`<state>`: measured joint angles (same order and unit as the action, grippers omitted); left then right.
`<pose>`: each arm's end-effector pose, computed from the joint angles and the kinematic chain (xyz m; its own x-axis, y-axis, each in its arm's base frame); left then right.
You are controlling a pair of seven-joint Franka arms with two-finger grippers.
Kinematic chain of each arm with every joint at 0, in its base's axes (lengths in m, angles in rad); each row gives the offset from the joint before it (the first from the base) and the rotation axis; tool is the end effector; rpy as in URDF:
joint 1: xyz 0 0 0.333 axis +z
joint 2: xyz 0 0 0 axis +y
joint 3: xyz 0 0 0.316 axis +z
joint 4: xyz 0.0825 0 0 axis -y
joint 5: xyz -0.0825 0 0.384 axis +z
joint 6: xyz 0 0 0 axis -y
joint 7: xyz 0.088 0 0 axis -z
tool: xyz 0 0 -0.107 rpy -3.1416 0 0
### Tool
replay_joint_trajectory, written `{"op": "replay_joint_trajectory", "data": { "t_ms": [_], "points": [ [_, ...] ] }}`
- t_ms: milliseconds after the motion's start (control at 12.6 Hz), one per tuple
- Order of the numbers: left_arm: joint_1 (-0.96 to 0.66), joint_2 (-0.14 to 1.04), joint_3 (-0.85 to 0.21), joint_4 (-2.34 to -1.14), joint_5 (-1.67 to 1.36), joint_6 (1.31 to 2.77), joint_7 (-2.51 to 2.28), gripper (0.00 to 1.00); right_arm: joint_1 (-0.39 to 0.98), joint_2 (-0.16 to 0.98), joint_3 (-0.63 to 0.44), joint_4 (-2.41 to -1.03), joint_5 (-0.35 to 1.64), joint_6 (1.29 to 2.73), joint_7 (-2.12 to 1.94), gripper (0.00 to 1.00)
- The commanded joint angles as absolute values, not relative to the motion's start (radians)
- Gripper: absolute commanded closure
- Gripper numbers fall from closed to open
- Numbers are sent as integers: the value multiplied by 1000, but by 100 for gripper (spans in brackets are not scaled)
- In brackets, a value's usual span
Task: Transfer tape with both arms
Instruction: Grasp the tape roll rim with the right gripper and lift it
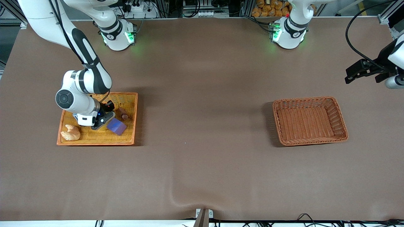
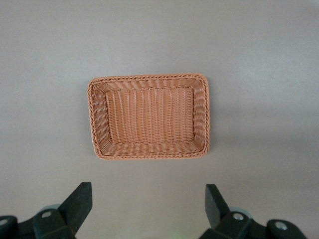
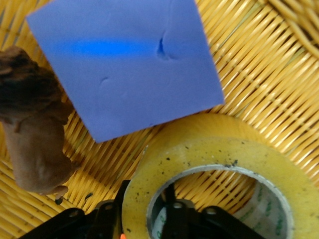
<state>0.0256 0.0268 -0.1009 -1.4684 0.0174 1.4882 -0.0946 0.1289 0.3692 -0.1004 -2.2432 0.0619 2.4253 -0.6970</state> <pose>0.5535 -0.0389 0.6504 0.9998 0.0207 -0.0054 0.0207 -0.9997 -0.0152 0.5227 0.0134 0.1876 0.7653 0.6275 -0.1436 0.6170 -0.7787 -0.1140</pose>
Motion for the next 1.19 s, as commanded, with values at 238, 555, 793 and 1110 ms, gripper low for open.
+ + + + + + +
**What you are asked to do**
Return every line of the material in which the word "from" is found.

**Result for this exercise**
`<pose>`: each arm's end-effector pose, computed from the joint angles and the kinematic chain (xyz m; its own x-axis, y-axis, each in its arm's base frame); left then right.
Kinematic chain of each arm with every joint at 0, in its base's axes (lengths in m, angles in rad); each row gives the offset from the joint before it (the first from the base) and the rotation axis; tool is the end effector; rpy as in URDF:
- Gripper numbers fall from closed to open

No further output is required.